As the primary means of human communication, natural language bears the functionality to bridge the abstract knowledge form and its realizations to all kinds of human usages. In an artificial intelligence assistant, the natural language interface is grounded on various knowledge sources and designated to perform conveyance, navigation, and reasoning among those sources. Based on the mechanism to interact with the knowledge groundings, the natural language processing tasks can be primarily categorized into 1) natural language understanding (NLU): understanding the semantics of the natural language from the user to perform navigation or reasoning among the knowledge sources, and 2) natural language generation (NLG): generating natural language responses to the user grounded on the knowledge sources. In this thesis, I will elaborate on my work on both NLU and NLG divisions in order to extend the edge of current research toward building an advanced, human-like AI assistant.
For the NLU division, first, current large pre-trained language models can achieve very strong performances on many NLP tasks but still struggle with tasks requiring complex reasoning abilities. In this thesis, I will discuss my work on complex numerical reasoning over structured and unstructured knowledge. Second, current dialogue assistants follow a fixed ontology to represent user preferences, which makes them essentially agent-centric and lack the power to represent fine-grained, realistic user preferences. In this thesis, I will discuss our first step to build the user-centric dialogue system by proposing a new formulation for user preference representations.
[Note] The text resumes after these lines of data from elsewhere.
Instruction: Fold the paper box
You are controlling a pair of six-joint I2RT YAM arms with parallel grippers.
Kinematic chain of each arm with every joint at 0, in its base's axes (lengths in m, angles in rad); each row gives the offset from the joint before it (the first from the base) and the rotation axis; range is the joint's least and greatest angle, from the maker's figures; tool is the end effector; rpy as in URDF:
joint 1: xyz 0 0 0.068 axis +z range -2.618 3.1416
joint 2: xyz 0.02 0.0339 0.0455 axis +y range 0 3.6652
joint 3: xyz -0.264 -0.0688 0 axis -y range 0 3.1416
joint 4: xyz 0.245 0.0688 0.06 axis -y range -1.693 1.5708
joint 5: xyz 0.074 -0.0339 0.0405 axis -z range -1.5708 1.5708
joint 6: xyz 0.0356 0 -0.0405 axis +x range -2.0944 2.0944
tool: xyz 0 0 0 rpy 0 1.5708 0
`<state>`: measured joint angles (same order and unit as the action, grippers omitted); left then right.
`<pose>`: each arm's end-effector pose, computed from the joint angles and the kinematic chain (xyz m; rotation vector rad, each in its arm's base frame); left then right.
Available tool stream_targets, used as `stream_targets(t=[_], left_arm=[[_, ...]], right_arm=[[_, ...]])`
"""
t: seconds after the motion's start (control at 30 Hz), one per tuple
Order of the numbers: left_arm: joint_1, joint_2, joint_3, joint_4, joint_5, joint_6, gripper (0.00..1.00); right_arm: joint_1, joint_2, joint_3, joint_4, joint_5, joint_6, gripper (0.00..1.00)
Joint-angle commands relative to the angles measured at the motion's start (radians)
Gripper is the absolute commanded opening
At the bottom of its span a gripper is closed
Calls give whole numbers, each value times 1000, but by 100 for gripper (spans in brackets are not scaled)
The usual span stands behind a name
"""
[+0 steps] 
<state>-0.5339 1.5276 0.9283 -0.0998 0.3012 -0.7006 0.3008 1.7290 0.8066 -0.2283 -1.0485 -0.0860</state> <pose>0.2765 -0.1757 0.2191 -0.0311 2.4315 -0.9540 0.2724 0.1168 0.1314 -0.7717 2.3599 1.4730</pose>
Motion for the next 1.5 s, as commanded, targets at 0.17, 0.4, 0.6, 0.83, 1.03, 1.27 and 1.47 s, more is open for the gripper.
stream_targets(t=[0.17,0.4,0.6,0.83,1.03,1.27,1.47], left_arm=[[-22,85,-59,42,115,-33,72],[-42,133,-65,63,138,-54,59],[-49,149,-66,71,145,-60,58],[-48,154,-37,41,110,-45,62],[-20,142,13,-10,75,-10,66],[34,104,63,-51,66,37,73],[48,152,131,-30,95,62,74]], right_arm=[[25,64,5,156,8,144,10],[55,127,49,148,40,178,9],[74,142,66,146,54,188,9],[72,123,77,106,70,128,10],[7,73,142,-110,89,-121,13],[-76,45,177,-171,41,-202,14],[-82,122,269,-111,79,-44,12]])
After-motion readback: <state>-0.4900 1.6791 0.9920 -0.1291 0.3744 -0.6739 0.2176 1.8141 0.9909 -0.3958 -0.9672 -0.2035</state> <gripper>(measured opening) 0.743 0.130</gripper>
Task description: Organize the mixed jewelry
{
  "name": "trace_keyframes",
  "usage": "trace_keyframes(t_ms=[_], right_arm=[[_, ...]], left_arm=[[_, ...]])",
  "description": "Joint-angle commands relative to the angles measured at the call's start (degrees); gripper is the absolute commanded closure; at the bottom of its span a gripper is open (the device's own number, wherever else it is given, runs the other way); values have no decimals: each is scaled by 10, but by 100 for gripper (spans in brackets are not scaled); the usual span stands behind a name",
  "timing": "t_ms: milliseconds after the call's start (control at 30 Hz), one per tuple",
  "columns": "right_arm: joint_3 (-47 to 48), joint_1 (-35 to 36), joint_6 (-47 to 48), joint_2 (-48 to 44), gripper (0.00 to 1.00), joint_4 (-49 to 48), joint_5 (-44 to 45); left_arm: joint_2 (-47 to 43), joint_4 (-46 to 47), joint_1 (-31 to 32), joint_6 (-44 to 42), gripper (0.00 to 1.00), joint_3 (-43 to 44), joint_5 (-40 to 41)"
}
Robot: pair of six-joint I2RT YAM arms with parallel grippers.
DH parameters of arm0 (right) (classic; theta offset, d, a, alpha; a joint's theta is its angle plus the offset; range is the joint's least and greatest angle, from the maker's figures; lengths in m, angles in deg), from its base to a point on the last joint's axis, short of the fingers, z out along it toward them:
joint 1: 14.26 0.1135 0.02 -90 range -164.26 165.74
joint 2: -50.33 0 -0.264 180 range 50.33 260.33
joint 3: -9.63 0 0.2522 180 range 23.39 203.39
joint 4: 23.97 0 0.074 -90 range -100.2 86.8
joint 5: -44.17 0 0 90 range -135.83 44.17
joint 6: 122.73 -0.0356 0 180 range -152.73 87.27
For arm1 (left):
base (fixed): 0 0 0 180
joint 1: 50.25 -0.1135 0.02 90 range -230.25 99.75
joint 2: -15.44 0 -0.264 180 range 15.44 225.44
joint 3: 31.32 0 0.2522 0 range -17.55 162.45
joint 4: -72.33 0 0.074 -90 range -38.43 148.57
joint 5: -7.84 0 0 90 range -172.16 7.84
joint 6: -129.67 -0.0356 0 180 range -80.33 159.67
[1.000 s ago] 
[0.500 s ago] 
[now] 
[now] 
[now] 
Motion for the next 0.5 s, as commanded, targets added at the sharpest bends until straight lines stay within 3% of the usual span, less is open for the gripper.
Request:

For the NLG division, first, current models can obtain strong performances with large-scale training data, but this is not realistic for real-world applications. In this thesis, I will discuss my work on few-shot natural language generation from tabular data. Second, NLG models often suffer from factual correctness when generating descriptions with logical inferences. This thesis proposes to study high-fidelity natural language generation with logical inferences. At last, I will discuss my work for NLG in the important real application domain of dialogue systems. Current research on dialogue systems typically studies each type of dialogue individually. However, the ultimate goal of conversational AI is to build a unified assistant capable of conversing with all kinds of dialogues and switching among them seamlessly. Towards this goal, this thesis studies to enrich task-oriented dialogue with knowledge-grounded chitchat.
In the above work, we define the novel tasks and propose new datasets, as well as design approaches to tackle the new challenges. Finally, we will make the conclusion and discuss the future plans and directions.